Two representatives also came from Samuel Strapping to get the equipment up and running properly.
“The startup went very well,” Tex said. “We have not had any issues with the machine. It started up and has worked fine. We have never even had the service guy back after they watched it run for a couple of days and then did some training for us.”
Adding the plastic strapping to the line has been a complete success for Flakeboard.
“We are very happy with the head,” Tex said. “The strap is very tight and our bundles arrive at our customers looking very neat. All our customers seem to be happy as well.”
Besides the safety factor, Tex said, using plastic also has saved Flakeboard money on strapping.
“Plastic is cheaper today than steel is, just because of the price of metal,” he said. “So there is a little bit of a cost savings. But the plastic is just safer to work with because steel can cut. When our people work with steel they wear gloves, arm bands and face shields. With plastic, they don’t have to do that.”
Another advantage to using plastic that Flakeboard did not anticipate was the ability to eliminate edge protectors.
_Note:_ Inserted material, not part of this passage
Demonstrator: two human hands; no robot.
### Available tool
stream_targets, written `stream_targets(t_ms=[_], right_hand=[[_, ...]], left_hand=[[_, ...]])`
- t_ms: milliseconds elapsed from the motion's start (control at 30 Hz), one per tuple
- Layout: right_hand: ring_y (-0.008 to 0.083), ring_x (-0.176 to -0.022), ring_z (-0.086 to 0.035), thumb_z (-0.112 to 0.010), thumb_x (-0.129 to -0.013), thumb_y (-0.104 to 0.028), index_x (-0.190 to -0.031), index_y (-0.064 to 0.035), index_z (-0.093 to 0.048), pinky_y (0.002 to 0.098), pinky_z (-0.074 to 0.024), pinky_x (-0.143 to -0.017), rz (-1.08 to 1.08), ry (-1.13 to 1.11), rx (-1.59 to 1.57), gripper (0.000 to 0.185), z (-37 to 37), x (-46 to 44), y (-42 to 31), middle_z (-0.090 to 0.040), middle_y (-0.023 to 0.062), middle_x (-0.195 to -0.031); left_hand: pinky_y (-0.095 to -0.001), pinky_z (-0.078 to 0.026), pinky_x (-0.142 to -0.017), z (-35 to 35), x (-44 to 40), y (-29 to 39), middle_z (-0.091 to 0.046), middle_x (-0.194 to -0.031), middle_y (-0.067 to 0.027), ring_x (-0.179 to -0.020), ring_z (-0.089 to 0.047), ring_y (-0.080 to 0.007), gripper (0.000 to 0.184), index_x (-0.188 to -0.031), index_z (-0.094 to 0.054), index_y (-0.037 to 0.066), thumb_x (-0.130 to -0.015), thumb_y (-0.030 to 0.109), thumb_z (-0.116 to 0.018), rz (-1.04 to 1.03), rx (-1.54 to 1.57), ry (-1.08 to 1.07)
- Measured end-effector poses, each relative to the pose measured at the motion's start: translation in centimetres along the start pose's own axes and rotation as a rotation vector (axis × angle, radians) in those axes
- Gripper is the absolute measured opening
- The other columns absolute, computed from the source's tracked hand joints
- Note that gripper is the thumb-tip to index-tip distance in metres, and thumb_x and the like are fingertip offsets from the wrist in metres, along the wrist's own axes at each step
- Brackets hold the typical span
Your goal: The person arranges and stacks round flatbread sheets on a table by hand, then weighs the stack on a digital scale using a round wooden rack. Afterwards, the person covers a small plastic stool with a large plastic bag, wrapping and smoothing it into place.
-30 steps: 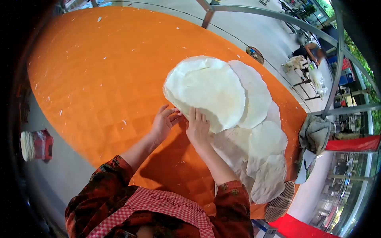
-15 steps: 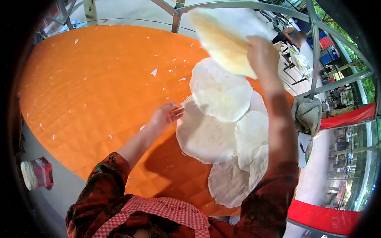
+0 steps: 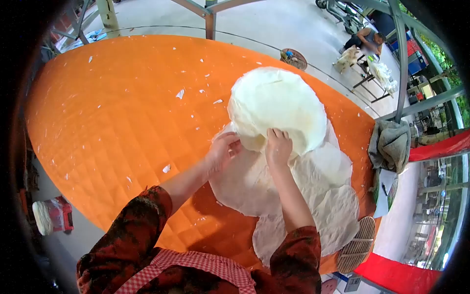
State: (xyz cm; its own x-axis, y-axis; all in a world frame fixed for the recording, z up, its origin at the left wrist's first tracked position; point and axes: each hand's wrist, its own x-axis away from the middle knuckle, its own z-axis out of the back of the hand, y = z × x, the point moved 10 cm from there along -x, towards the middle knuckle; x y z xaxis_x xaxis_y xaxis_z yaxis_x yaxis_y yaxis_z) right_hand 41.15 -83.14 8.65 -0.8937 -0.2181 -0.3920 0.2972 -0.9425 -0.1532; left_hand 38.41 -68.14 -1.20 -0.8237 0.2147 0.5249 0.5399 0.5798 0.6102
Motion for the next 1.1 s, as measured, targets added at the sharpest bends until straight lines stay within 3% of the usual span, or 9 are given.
stream_targets(t_ms=[233, 400, 433, 500, 633, 667, 767, 833, 1100], right_hand=[[0.0278, -0.121, -0.046, -0.07, -0.069, -0.014, -0.114, -0.0079, -0.059, 0.0493, -0.0365, -0.096, -0.015, -0.094, 0.011, 0.047, -2.8, 2.1, -1.8, -0.054, 0.0126, -0.128], [0.0351, -0.089, -0.064, -0.065, -0.076, -0.02, -0.098, -0.0085, -0.064, 0.0444, -0.0521, -0.074, -0.232, -0.386, 0.054, 0.025, -4.9, -2.9, 7.1, -0.067, 0.0168, -0.097], [0.0354, -0.08, -0.065, -0.059, -0.08, -0.023, -0.083, -0.0091, -0.066, 0.0475, -0.0515, -0.068, -0.016, -0.006, 0.011, 0.016, -2.6, -5.1, 9.6, -0.067, 0.0167, -0.087], [0.037, -0.071, -0.063, -0.052, -0.081, -0.022, -0.075, -0.0078, -0.065, 0.0479, -0.0498, -0.063, -0.014, -0.013, 0.056, 0.02, 7.0, -9.1, 9.5, -0.065, 0.017, -0.074], [0.0324, -0.08, -0.065, -0.054, -0.085, -0.014, -0.093, -0.0089, -0.067, 0.0438, -0.0516, -0.067, 0.027, -0.09, 0.398, 0.016, 19.6, -4.0, 2.8, -0.067, 0.016, -0.092], [0.0319, -0.082, -0.065, -0.055, -0.082, -0.01, -0.097, -0.008, -0.067, 0.0429, -0.0518, -0.069, 0.108, 0.027, 0.236, 0.019, 20.1, -0.9, 0.4, -0.068, 0.0149, -0.093], [0.0309, -0.087, -0.064, -0.055, -0.074, -0.001, -0.102, -0.0065, -0.067, 0.041, -0.0523, -0.074, 0.138, 0.034, 0.05, 0.031, 13.6, 9.9, -4.3, -0.067, 0.0114, -0.096], [0.0295, -0.074, -0.061, -0.053, -0.072, -0.006, -0.081, -0.0083, -0.06, 0.0434, -0.05, -0.059, 0.135, -0.02, 0.008, 0.012, 7.4, 15.8, -5.6, -0.061, 0.008, -0.081], [0.0301, -0.073, -0.061, -0.057, -0.07, -0.006, -0.071, -0.009, -0.06, 0.0406, -0.0501, -0.059, 0.025, -0.102, 0.024, 0.004, 7.2, 16.1, -8.3, -0.061, 0.0076, -0.076]], left_hand=[[-0.0422, -0.045, -0.09, -4.5, 1.5, 1.4, -0.058, -0.114, -0.0087, -0.104, -0.055, -0.0228, 0.031, -0.116, -0.053, 0.009, -0.092, 0.027, -0.051, 0.141, 0.032, -0.306], [-0.0469, -0.04, -0.098, -3.0, 0.8, 1.9, -0.053, -0.129, -0.012, -0.116, -0.052, -0.025, 0.044, -0.126, -0.047, 0.008, -0.093, 0.035, -0.054, 0.017, 0.0, -0.224], [-0.0445, -0.04, -0.098, -2.3, 2.3, 2.9, -0.054, -0.128, -0.0119, -0.114, -0.053, -0.025, 0.042, -0.127, -0.046, 0.007, -0.093, 0.031, -0.055, -0.073, -0.08, -0.153], [-0.039, -0.042, -0.095, -0.4, 5.5, 3.6, -0.056, -0.121, -0.0113, -0.11, -0.055, -0.0234, 0.044, -0.129, -0.043, 0.004, -0.092, 0.023, -0.057, -0.167, -0.108, -0.085], [-0.0329, -0.045, -0.089, 5.2, 13.4, -3.6, -0.056, -0.113, -0.0116, -0.101, -0.056, -0.0207, 0.043, -0.127, -0.043, 0.002, -0.088, 0.013, -0.059, 0.014, -0.034, 0.011], [-0.0335, -0.044, -0.089, 6.1, 14.5, -4.4, -0.055, -0.113, -0.0119, -0.101, -0.056, -0.0207, 0.041, -0.124, -0.044, 0.003, -0.088, 0.013, -0.059, -0.007, -0.097, 0.059], [-0.0328, -0.045, -0.087, 9.4, 16.8, -7.0, -0.054, -0.108, -0.011, -0.096, -0.055, -0.0193, 0.037, -0.119, -0.046, 0.003, -0.086, 0.011, -0.06, -0.122, -0.18, 0.246], [-0.0315, -0.045, -0.085, 9.6, 16.5, -7.0, -0.055, -0.103, -0.0097, -0.093, -0.055, -0.0185, 0.035, -0.116, -0.047, 0.002, -0.085, 0.01, -0.061, -0.155, -0.178, 0.297], [-0.0349, -0.048, -0.085, 7.5, 14.2, -8.1, -0.061, -0.106, -0.0123, -0.097, -0.059, -0.0226, 0.023, -0.108, -0.054, -0.001, -0.089, 0.012, -0.051, 0.054, -0.18, 0.007]])
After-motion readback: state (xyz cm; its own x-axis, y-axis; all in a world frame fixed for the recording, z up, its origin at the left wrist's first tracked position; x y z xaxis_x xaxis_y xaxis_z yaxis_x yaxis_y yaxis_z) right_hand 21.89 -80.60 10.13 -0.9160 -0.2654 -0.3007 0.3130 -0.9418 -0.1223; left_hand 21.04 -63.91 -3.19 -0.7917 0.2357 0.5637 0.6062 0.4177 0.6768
“These are cardboard pieces that go on the corners that were there to keep the steel strap from tearing up the board,” Stein said. “Flakeboard doesn’t need to use those any more on this particular Melamine line, because the edges of the plastic are not sharp so they do not cut the boards.”
Flakeboard is so happy with the new Samuel Strapping plastic head, in fact, that they are thinking about adding additional heads on their other Melamine lines.
“I have gone to them for a quote to change our other two Melamine lines in Louisiana and South Carolina,” Tex said. “I am that impressed, and I think our sales people are too.”